Agricultural Trade Negotiations 2017 – Make or Break for India

At this stage India cannot afford to make concessions on the issue of getting
developed economies reduce their agricultural subsidies. The high level of subsidies
these countries give exposes Indian farmers to cheap imports and India still does not
have sufficient firepower in terms of safeguard measures.

TPCI-IBT-Business-Perspectives

Waning quantum of Indian agricultural exports in past couple of years is enervating the India’s position as a net food exporter. With tad value addition in agricultural exports, Indian manufacturers are unable to compete with the agro- processing industries of developed countries like Australia, Canada and economies of EU. Affordability of subsidies undoubtedly is a matter of concern for developing
economies like India, but it cannot be an excuse from facing the audacious bargaining process in WTO ministerial meetings.

The eleventh ministerial of the World Trade Organisation (WTO) is currently being scheduled is a crucial test, at least on three counts. One, it will be a test for the continuation of the Doha Development Round. Two, related to this, it will be a test for the very future of the rules-based multilateral trade regime. And, three, closer home, it will be a test for Indian policy makers who will be negotiating, for ensuring India’s interests as well as continuing the Doha Round.

In India, the farmers are already battling with the issues related to increase in the input cost and reducing margins along with shrinking size of the fields. EU led developed countries are putting pressure on limiting the subsidies government to 10 percent of GDP of agriculture.

India is constantly disputing the way these subsidies are being calculated, along with the Aggregate Measurement of Support, or AMS extended by the US and EU as food aid. It doesn’t make any sense to accept the food procurement price to stay below the external reference price-which is determined in 1986-88. Since then the food prices have increased many fold. This artificially inflates subsidy figures in a pseudo approach with no logical understanding. This is been stonewalled by the western world. For example, in case of soybean production in India, ironical situation arises many a times where importing seems more convenient than cultivating uncompetitively.

At this stage India cannot afford to make concessions on the issue of getting developed economies reduce their agricultural subsidies. The high level of subsidies these countries give exposes Indian farmers to cheap imports and India still does not have sufficient firepower in terms of safeguard measures. Some countries like Brazil and Argentina, which were aligned with India earlier, may break ranks with it on this issue. Asia and Africa are two such giant continent which can fetch immense economic growth through agricultural trade if the emancipation is facilitated supporting the native farmers.

Talking about Special Safeguard measure (SSM), it is an instrument which would support developing countries to deal with import surges and price dips as a result of high subsidies provided by the developed countries to agriculture products. An agreement on SSM is important for India as the applied customs duty on some of the agriculture products is at the bound rate, meaning it can’t be raised further.
These include products such as chicken legs, apples, olive oils and rice. For Indian agricultural exports, market access and SPS (Sanitary and Phytosanitary) measures are obfuscating pillars too, which are camouflaging India’s position as a global leader in agricultural trade.

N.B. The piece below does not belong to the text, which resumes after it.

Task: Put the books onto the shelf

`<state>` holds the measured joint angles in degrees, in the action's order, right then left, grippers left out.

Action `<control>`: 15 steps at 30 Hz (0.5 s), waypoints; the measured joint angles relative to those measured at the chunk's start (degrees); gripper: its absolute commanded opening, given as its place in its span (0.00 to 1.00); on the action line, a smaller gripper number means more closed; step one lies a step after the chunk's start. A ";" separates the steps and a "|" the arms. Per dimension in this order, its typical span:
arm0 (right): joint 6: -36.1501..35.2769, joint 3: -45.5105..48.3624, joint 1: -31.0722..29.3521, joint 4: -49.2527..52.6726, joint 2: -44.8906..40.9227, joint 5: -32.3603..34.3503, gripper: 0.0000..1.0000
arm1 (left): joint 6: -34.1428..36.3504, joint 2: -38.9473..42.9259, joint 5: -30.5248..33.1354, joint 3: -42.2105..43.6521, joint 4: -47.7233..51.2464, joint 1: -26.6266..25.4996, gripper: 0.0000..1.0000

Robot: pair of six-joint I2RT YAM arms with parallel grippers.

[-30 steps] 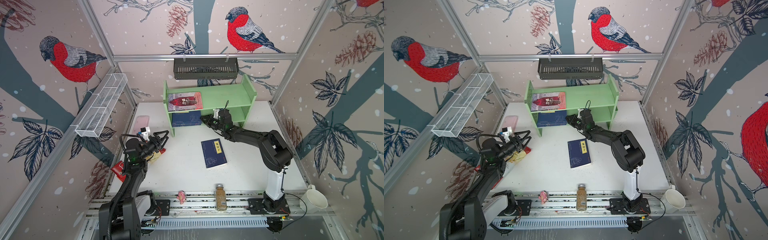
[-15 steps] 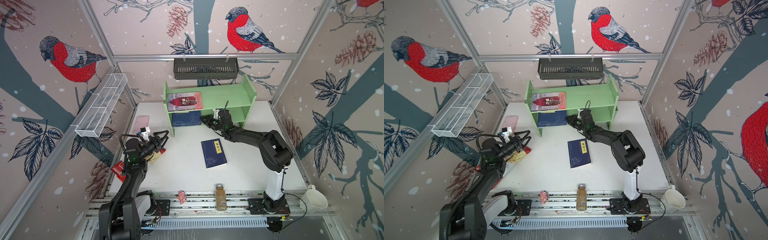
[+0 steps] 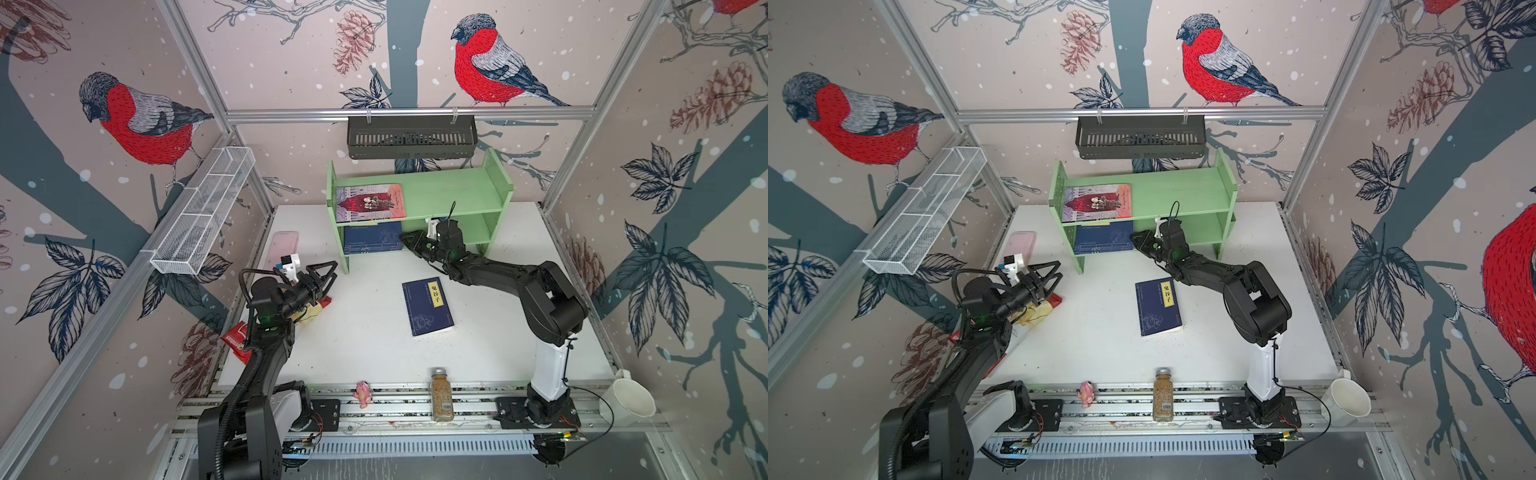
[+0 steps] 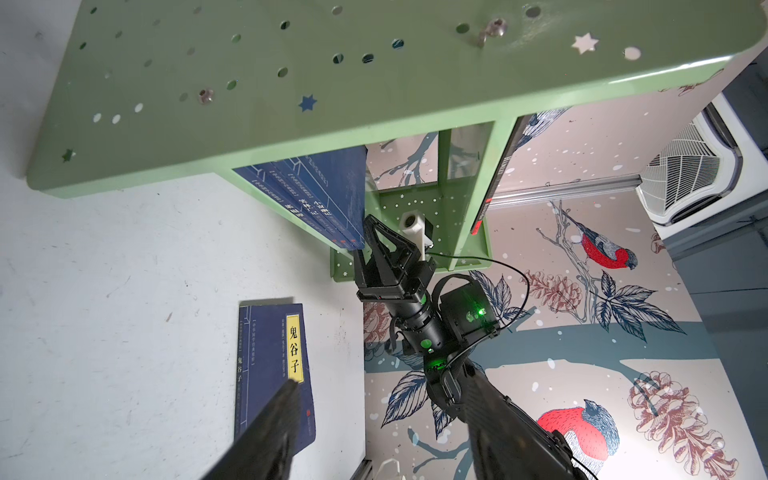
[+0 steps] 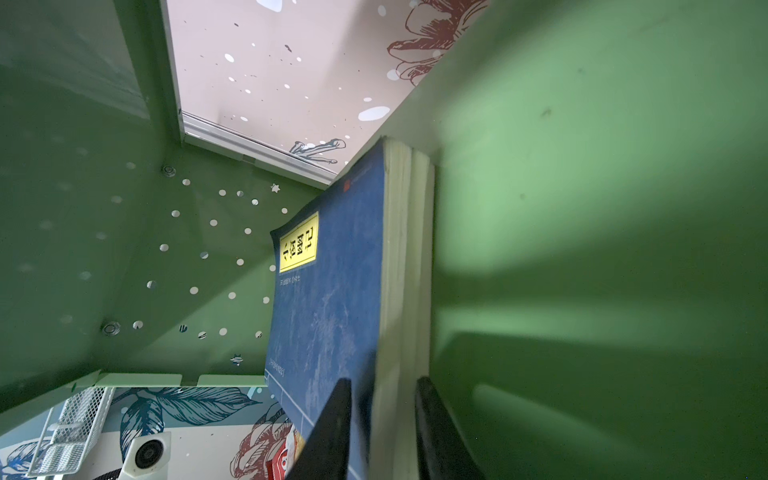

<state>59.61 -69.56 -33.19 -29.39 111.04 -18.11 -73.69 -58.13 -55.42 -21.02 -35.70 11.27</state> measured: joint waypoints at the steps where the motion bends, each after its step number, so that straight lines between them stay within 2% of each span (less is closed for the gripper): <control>1: -0.07 0.00 0.02 0.33 -0.44 0.15 0.29 | 0.00 0.00 0.00 0.00 0.00 0.02 0.64; 15: -2.60 0.09 0.31 2.25 -2.62 1.99 0.19 | -0.02 0.15 0.00 0.04 0.00 0.11 0.65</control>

Recently US has refused to support a decision on a permanent solution for public stockholding subsidies sought by India and other developing countries, has aggravated India’s scenario with respect to agricultural trade. Now maintaining the food stockpile will be irrelevant for India which till now had been the most sorted approach. Slowly and gradually India is losing its position as a global negotiator.

Anything which is certain and robust for India is its pragmatic domestic trade policies and up gradation on NTBs which are widely applied. There is huge scope for exports of processed agricultural products, but for that we need effective cold chains. The government needs to put in money to push infrastructure if exports have to be increased. Improvement and amelioration in warehousing infrastructure would also
counter inflation concerns due to seasonal factors such as poor monsoon rains.

Between 2013-14 and 2016-17, agricultural exports fell by 22% while imports increased by 62%. As a result, the trade surplus has fallen by 70%, which is seriously a discouraging signal especially for a net agriculture exporter. Do we really need to bring a paradigm shift in Indian agricultural trade, is what our policy maker needs to think?